[CentOS] Server hangs on CentOS 5.5

Wed Mar 9 18:14:57 UTC 2011
m.roth at 5-cent.us <m.roth at 5-cent.us>

Michael Eager wrote:
> m.roth at 5-cent.us wrote:
>> Michael Eager wrote:
>>> John Hodrien wrote:
>>>> On Wed, 9 Mar 2011, Michael Eager wrote:
>> <snip>
>> Here's one more, off-the-wall thought: do the setterm --powersave off,
>> and find some way to make it work, so that you can see what's on the
screen
>> when it dies.
>
> Yes, I did this.  Switched to console screen.  The correct command
> is "setterm -powersave off -blank off", otherwise the screen gets
> blanked.  Turned the monitor off.  I hope it shows something
> useful on the next fault.

Best of luck.

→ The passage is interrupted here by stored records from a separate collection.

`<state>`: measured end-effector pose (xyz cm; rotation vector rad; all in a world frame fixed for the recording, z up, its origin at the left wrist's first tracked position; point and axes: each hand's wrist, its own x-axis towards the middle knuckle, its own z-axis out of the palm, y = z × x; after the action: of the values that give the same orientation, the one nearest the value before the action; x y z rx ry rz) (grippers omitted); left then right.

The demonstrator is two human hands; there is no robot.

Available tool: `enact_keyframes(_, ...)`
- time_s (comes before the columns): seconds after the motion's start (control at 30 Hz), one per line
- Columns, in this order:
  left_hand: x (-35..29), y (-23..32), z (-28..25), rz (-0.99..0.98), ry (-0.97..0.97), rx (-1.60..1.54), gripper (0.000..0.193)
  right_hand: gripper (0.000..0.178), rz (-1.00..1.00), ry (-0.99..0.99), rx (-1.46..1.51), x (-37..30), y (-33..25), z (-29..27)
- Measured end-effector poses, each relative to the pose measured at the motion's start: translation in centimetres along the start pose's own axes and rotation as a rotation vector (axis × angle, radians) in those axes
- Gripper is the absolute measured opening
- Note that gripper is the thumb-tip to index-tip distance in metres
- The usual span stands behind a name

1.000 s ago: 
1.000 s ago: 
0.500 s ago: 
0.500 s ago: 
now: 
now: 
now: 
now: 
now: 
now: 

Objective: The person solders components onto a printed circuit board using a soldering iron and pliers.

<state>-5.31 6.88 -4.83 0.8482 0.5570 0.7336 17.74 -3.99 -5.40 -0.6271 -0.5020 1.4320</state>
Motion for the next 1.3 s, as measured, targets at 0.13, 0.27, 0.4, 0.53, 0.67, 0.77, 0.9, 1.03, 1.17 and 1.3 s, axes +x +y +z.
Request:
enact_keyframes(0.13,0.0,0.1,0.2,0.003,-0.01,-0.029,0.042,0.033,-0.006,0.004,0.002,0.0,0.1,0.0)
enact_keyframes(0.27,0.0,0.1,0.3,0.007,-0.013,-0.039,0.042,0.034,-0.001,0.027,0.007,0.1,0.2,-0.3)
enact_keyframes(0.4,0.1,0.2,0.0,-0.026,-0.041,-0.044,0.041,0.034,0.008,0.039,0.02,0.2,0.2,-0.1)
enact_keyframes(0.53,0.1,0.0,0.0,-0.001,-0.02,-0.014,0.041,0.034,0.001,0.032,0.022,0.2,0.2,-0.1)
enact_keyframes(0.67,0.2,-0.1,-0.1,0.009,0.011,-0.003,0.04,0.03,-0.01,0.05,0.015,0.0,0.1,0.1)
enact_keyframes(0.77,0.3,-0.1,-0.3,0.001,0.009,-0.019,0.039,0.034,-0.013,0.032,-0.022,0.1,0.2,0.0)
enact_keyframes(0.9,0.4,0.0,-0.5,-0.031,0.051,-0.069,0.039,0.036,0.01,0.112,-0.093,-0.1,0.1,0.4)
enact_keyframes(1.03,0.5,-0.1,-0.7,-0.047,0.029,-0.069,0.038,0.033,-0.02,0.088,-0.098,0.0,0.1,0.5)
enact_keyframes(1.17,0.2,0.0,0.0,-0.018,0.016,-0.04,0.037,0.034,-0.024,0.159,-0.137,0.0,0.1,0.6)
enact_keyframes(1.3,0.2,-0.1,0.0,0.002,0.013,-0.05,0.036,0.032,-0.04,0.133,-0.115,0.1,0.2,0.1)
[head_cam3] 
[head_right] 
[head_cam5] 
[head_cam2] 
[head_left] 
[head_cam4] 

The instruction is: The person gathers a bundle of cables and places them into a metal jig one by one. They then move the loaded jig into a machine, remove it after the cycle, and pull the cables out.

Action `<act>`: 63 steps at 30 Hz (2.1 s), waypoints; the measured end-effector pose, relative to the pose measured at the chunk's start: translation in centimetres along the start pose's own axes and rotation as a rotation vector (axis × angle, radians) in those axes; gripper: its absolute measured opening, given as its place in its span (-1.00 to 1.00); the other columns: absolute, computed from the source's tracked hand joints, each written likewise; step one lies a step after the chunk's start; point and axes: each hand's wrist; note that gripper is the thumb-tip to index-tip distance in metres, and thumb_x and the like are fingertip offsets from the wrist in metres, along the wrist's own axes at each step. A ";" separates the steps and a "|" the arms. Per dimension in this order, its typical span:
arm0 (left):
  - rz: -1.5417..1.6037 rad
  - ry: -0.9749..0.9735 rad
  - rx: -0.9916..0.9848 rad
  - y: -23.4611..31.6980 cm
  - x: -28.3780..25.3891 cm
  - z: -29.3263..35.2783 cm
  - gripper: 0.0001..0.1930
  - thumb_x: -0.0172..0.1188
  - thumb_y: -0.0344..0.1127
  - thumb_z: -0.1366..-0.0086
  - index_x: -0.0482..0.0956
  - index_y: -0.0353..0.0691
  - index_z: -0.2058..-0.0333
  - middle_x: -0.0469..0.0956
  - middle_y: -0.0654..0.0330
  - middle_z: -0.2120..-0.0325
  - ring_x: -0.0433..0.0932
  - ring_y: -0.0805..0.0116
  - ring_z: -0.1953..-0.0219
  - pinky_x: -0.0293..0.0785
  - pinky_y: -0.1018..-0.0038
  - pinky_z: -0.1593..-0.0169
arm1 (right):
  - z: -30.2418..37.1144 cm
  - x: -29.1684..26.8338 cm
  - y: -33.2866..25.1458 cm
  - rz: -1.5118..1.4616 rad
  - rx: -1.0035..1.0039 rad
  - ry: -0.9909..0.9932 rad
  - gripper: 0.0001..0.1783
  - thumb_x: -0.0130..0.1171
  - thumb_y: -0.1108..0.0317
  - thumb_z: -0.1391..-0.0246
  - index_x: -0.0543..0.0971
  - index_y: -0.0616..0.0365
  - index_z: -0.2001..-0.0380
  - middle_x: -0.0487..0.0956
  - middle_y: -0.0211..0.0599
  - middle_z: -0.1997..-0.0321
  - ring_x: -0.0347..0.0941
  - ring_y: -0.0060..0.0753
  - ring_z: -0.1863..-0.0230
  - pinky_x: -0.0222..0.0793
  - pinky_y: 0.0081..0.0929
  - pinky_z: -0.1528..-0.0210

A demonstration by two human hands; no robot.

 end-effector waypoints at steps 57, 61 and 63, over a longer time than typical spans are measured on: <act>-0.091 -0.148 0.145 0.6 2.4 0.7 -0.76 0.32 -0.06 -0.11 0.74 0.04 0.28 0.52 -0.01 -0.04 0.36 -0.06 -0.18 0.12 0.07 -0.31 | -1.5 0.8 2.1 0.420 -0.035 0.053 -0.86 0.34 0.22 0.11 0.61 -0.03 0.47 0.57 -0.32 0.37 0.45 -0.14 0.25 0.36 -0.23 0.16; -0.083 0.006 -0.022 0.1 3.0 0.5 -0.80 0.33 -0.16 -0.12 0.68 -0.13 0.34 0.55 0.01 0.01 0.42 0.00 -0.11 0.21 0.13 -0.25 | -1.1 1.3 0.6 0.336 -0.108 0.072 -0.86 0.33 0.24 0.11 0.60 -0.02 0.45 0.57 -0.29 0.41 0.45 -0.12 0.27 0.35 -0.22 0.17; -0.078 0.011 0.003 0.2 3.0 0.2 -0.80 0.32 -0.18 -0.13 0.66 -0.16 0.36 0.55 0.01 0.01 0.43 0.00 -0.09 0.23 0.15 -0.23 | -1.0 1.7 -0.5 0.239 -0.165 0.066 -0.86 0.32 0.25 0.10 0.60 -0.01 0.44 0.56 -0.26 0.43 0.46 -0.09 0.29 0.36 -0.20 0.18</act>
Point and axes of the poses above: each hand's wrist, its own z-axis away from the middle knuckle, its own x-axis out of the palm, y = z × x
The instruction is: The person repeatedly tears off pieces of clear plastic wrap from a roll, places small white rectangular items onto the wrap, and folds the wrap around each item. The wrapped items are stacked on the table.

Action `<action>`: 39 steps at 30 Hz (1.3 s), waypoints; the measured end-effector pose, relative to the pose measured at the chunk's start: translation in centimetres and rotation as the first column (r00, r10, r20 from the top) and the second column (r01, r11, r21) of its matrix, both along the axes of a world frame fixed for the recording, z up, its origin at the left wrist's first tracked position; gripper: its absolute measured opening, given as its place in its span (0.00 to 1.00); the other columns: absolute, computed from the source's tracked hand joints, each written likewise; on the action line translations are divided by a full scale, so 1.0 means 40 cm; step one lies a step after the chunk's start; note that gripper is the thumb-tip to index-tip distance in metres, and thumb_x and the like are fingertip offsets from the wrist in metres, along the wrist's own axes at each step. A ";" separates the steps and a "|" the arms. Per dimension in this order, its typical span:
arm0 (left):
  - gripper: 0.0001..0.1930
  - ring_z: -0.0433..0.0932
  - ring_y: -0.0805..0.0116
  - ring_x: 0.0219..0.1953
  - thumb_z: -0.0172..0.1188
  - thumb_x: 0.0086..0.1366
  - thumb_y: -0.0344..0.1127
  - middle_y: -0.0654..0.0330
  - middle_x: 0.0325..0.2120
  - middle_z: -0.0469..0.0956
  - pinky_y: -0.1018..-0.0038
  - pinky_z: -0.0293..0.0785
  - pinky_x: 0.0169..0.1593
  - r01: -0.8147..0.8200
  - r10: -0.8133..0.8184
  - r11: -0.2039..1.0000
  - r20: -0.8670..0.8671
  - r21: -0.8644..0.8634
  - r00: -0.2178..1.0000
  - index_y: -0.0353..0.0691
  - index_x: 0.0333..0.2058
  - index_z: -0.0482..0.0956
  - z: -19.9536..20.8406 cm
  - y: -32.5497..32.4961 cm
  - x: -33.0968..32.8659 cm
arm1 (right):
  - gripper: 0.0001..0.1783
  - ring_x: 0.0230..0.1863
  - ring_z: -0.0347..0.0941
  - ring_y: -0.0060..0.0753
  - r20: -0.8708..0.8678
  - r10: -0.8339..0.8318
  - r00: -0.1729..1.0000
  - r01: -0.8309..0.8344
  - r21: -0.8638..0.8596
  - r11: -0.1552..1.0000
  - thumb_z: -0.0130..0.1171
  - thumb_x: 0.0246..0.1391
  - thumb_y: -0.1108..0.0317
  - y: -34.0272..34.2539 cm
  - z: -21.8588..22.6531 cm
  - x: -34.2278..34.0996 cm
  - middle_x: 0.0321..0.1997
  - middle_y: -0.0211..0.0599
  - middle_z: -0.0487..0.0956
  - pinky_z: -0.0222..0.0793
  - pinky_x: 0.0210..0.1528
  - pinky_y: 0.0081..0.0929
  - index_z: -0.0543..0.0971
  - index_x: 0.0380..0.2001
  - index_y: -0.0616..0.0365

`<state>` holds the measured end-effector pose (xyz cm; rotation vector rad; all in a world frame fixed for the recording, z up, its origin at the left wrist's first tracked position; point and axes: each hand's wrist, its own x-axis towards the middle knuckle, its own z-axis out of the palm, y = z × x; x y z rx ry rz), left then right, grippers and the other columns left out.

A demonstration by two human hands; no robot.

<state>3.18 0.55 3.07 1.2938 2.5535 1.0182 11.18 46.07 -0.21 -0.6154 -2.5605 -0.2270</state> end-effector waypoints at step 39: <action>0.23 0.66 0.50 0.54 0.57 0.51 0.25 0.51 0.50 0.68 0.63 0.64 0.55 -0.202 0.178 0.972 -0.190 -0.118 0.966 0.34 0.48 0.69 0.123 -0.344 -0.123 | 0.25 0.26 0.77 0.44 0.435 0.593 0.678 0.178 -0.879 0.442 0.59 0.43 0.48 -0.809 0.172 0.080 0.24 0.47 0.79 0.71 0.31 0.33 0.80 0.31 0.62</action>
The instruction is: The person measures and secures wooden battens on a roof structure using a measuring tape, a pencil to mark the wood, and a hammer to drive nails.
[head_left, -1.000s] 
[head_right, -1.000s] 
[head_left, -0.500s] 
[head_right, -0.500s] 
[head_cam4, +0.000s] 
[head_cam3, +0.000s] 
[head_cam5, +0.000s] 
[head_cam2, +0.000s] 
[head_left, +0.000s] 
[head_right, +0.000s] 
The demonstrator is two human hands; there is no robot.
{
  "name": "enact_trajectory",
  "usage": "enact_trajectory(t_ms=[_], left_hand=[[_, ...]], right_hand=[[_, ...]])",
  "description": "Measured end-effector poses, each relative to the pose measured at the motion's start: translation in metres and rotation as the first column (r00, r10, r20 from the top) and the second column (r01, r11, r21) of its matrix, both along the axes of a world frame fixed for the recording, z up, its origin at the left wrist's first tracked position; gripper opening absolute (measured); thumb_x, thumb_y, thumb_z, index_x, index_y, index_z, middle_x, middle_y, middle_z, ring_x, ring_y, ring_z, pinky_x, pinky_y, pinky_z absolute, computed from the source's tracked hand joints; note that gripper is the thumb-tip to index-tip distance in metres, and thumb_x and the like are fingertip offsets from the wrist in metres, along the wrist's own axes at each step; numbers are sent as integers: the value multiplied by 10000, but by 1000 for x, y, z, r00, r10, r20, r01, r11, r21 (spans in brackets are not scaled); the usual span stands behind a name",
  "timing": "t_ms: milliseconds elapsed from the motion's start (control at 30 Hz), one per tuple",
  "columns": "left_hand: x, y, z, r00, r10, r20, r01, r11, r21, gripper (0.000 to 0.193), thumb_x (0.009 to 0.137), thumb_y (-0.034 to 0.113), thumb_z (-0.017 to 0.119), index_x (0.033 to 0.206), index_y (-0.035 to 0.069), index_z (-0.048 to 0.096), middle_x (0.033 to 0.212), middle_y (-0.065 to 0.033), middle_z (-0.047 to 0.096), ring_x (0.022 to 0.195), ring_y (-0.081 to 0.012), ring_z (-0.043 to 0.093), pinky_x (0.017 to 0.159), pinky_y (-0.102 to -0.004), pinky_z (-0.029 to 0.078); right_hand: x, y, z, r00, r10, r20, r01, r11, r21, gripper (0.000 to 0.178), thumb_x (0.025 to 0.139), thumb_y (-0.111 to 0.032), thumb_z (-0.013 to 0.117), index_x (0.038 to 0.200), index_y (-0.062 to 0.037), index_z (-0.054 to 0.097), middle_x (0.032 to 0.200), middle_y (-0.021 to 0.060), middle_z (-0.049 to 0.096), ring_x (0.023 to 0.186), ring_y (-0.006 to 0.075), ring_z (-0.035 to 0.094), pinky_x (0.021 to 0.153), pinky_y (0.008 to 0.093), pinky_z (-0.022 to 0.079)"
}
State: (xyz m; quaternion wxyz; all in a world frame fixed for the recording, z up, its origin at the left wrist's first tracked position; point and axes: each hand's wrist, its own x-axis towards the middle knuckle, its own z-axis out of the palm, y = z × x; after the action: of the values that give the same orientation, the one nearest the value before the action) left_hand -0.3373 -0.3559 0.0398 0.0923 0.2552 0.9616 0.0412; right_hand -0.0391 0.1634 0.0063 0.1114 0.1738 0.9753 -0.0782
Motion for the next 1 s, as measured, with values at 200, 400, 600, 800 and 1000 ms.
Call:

And thanks, I may try that.
>
>> What may be very important here is I recently had a problem
>> with a honkin' big server crashing... and it turned out that a user was
>> running a parallel processing job that kicked off three? four? dozen
>> threads, and towards the end of the job, every single thread wanted
>> 10G... on a system with 256G RAM (which size still boggles my mind). The
>> OOM-Killer didn't even have a chance to do its thing.... Yes, he's
>> limited what his job requests, and the system hasn't crashed since.
>
> Strange.  OOM-Killer should get priority.  That's what it's for.
> Although it usually seems to kill the innocent bystanders before
> it gets around to killing the offenders.

Yeah, but apparently too many of them hit too quickly - that's all I can
think.

          mark